Keeping only the candy your children really love, and giving the rest away, will reward them twofold: First, the brain enjoys things more when it is not overwhelmed by too many choices and when the so-so options are weeded out. (We actually get less enjoyment when our candy stashes are peppered with mediocre candies.)** Give away any candy that is not in your kids’ top 10 sweets, and they will be even happier with what is left. Second, giving candy away will also teach charity and sharing.

I probably ate way too much candy at Halloween when I was a kid, but I do remember my parents teaching me responsibility with candy as well.
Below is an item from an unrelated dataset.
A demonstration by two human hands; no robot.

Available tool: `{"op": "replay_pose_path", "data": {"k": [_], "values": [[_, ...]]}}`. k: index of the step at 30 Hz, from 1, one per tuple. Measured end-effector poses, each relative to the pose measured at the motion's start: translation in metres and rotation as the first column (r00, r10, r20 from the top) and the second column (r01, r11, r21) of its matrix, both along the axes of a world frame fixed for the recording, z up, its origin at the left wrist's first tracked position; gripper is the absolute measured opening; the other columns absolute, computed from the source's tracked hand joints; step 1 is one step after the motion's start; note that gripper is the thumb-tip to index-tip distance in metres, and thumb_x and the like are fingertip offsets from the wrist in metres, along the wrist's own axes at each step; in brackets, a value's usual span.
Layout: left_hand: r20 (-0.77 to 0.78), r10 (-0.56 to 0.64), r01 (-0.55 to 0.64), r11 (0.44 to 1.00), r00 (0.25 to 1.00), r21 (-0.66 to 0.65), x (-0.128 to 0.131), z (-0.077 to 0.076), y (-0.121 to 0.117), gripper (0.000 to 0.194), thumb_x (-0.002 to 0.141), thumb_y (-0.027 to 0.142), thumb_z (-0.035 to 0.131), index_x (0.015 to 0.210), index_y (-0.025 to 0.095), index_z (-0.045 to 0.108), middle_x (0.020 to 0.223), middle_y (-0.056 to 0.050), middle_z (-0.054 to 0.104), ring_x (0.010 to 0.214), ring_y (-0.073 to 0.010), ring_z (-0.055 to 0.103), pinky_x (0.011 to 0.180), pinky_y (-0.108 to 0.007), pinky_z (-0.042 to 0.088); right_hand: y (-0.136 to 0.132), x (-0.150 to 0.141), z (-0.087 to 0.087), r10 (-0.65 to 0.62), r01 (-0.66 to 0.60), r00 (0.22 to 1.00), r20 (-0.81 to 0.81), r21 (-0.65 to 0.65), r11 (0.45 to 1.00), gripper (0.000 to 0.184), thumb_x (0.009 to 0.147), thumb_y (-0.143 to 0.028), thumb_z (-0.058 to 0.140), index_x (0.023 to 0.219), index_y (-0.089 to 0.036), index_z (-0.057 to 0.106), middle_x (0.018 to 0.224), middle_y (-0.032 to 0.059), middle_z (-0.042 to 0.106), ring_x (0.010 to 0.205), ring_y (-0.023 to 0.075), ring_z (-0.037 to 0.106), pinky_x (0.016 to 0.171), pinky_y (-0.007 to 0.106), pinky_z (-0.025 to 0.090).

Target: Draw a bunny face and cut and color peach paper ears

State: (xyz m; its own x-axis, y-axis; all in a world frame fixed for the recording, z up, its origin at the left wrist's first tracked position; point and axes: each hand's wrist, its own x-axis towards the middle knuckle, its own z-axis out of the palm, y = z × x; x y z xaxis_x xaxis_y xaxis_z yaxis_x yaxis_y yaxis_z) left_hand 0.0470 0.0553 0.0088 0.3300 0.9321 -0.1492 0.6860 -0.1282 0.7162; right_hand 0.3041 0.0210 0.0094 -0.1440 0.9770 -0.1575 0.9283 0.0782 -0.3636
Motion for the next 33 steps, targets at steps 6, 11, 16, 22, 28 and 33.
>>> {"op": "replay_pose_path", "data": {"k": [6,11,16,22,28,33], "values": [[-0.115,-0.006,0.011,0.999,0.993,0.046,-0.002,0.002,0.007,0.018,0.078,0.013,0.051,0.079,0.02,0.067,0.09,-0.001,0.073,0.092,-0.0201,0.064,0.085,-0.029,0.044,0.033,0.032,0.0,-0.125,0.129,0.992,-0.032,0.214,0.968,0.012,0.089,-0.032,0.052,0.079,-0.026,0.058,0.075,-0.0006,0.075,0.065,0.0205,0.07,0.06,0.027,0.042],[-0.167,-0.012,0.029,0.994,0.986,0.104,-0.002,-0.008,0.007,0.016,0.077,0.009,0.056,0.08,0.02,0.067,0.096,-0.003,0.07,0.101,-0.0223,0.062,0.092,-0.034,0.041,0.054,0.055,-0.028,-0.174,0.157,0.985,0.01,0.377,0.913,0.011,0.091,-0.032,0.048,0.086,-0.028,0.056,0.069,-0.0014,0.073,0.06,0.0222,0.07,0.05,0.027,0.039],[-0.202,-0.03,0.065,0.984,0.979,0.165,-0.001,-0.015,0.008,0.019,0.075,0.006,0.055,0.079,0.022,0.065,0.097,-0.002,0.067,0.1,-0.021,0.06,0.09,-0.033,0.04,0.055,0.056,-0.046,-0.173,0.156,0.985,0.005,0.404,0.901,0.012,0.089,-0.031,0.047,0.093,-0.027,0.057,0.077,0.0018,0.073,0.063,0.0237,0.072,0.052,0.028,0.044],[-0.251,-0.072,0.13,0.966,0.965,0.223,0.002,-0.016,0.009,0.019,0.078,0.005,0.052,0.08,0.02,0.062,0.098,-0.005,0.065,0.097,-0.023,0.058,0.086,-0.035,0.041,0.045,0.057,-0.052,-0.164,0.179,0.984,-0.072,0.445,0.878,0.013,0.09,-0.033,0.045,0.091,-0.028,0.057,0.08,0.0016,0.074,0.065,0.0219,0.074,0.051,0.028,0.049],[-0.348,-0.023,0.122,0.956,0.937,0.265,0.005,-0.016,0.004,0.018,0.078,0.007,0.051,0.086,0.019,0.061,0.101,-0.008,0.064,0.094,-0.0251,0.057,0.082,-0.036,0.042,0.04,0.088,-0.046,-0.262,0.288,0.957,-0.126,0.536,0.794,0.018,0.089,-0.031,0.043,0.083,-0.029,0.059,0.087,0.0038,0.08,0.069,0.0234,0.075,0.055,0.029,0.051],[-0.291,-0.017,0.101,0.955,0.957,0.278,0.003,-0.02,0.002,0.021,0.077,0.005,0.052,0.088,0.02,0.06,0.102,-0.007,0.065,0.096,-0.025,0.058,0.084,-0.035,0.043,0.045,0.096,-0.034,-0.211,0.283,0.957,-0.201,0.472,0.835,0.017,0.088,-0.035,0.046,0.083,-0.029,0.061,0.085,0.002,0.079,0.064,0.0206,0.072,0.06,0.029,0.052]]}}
My sister and I would give or throw away whatever candy we didn’t like, space our candy out throughout the following week, and would always savor what we had, and we enjoyed Halloween even more because of these small efforts.

How to Find Candy Buy Back Programs

Need a home for these unwanted sweets? Many dentists offices have charity driven buy back programs that will trade kids for money or other prizes for their candy. You can also do a similar trade-in program just in your own home.

Here is a List of Candy Buy Back Programs

~For a national list, try this website:

Final Thoughts on How to Limit Halloween Candy

It might not be fun to limit Halloween candy, and you may not be your kids favorite, but our kids are way over sugared. It is our responsibility to teach them moderation, sharing and how to eat healthy. Halloween candy gives us the perfect opportunity to teach all three.